There’s hubbub going on outside, across the street. The noise wakes you up from a late afternoon nap. You’re on the couch and your three cats are on top of you. Their ears perk up from the commotion outside. You look out the window and see: two sheriff deputies, a tall woman with black hair in a business suit, and a pile of household items and accessories on the sidewalk: two couches, a double-bed for kids, tables, lamps, bookcases, suitcases, boxes, a 19-inch TV, a VCR machine, rolled-up rugs, and an old IBM desktop computer. The woman with black hair in a business suit is yelling: “Evicted? What do you mean evicted?!? How the hell can I be evicted? I just paid my rent yesterday! I mailed the check! You have the wrong address! Look what you’ve done to my life! I have two children and they’ll be home from school any minute now and what will they come home to? This? This crazy-making crazy?!”
The deputies tell her to calm down, to stop yelling, there is no mistake, her name and address are on the court eviction order for the Unlawful Detainer suit filed by the bank.
“Bank?” she says. “What bank?”
The bank that owns this apartment building, they tell her.
“I don’t know what you’re talking about,” she says, “I paid my rent yesterday, I paid the landlord, this is my home, why is this happening to me, what have you done to my stuff?!”
Ma’am—
“I’ll sue,” she goes.
Ma’am—
“You people screwed up bad,” she goes.
Ma’am—
A school bus stops by the corner and her two children emerge from the bus: one a boy, one a girl, nine and ten years old. They see their mother. They are confused. They see all their things on the sidewalk. They run to their mom and possessions. The mother is upset. She cries, she screams. The kids cry. The deputies are uneasy. The scene is gathering onlookers from the surrounding apartment buildings.
You have seen this woman before: coming and going from that building across the street, sometimes with her kids, sometimes alone, sometimes with one kid. On Saturdays, the father picks the kids up and he brings them back on Mondays.
You go back to napping. Your three cats join you.
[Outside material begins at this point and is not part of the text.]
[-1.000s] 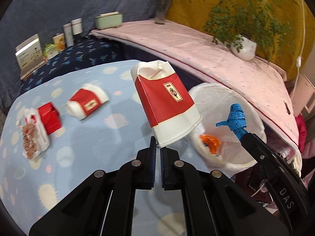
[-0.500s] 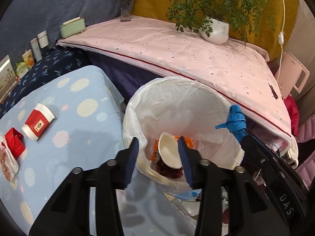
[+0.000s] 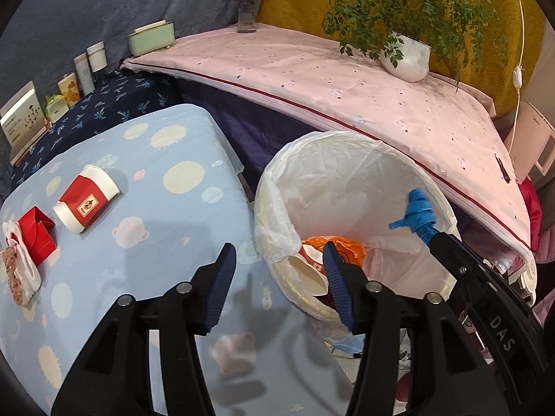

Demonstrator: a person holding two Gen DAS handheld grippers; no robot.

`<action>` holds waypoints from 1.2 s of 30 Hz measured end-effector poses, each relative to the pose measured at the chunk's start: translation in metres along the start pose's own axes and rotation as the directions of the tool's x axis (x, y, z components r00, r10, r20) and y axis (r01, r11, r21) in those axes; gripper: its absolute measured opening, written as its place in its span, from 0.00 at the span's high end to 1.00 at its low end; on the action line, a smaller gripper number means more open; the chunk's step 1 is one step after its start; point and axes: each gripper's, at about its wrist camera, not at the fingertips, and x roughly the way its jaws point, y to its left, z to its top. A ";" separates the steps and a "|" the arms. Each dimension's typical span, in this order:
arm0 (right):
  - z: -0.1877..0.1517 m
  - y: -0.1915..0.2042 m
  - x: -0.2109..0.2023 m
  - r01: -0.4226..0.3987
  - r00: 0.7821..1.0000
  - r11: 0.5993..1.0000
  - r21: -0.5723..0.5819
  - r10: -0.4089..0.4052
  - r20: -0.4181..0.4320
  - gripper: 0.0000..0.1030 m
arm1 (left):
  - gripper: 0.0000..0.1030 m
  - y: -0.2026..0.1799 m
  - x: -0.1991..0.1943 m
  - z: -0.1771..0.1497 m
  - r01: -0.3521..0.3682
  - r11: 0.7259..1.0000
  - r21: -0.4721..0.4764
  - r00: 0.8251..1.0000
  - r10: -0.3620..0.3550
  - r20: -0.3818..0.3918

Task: Collect trash
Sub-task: 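Open both grippers to drop the cup and strap into the wastebasket, then move both tools back over the white gloves and brown scrunchie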

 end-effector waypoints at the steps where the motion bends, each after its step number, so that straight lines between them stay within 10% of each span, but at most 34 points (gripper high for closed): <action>1: 0.001 0.000 0.001 0.005 1.000 1.000 0.005 -0.005 0.004 0.84 | 0.45 0.001 -0.001 0.000 -0.003 1.000 -0.001 1.000 0.003 0.003; 10: -0.005 0.029 -0.005 -0.014 1.000 0.999 -0.048 0.015 0.005 0.71 | 0.29 0.025 -0.013 -0.006 -0.043 0.997 -0.062 0.999 0.045 0.027; 36: -0.061 0.160 -0.015 -0.145 0.987 0.964 -0.223 0.126 -0.095 0.61 | 0.25 0.168 -0.077 -0.063 -0.174 0.940 -0.292 0.983 0.184 0.006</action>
She is on the evening news. News vans parked across the street. Men with cameras, women with microphones, bright lights, little city. A crowd of people gather around; few police cars as well.
You watch her on TV, the 10 o’clock segment: her face on the screen, her strife, worry, and tension allures your attention like sirens at sea, calling sailors to their fate.
“Look what happened to me,” she says.
This is fate, you know it.
Like the woman across the street, you are alone; you have no husband, the man you were once married to left you for a much younger woman. You do not have children; you have three cats that are like children to you. The cats are needy the way children are: to be fed, to clean up their poop, to pay attention and play when they demand it. They meow like children cry. Sometimes you wish you did not have these cats but what would you do without them?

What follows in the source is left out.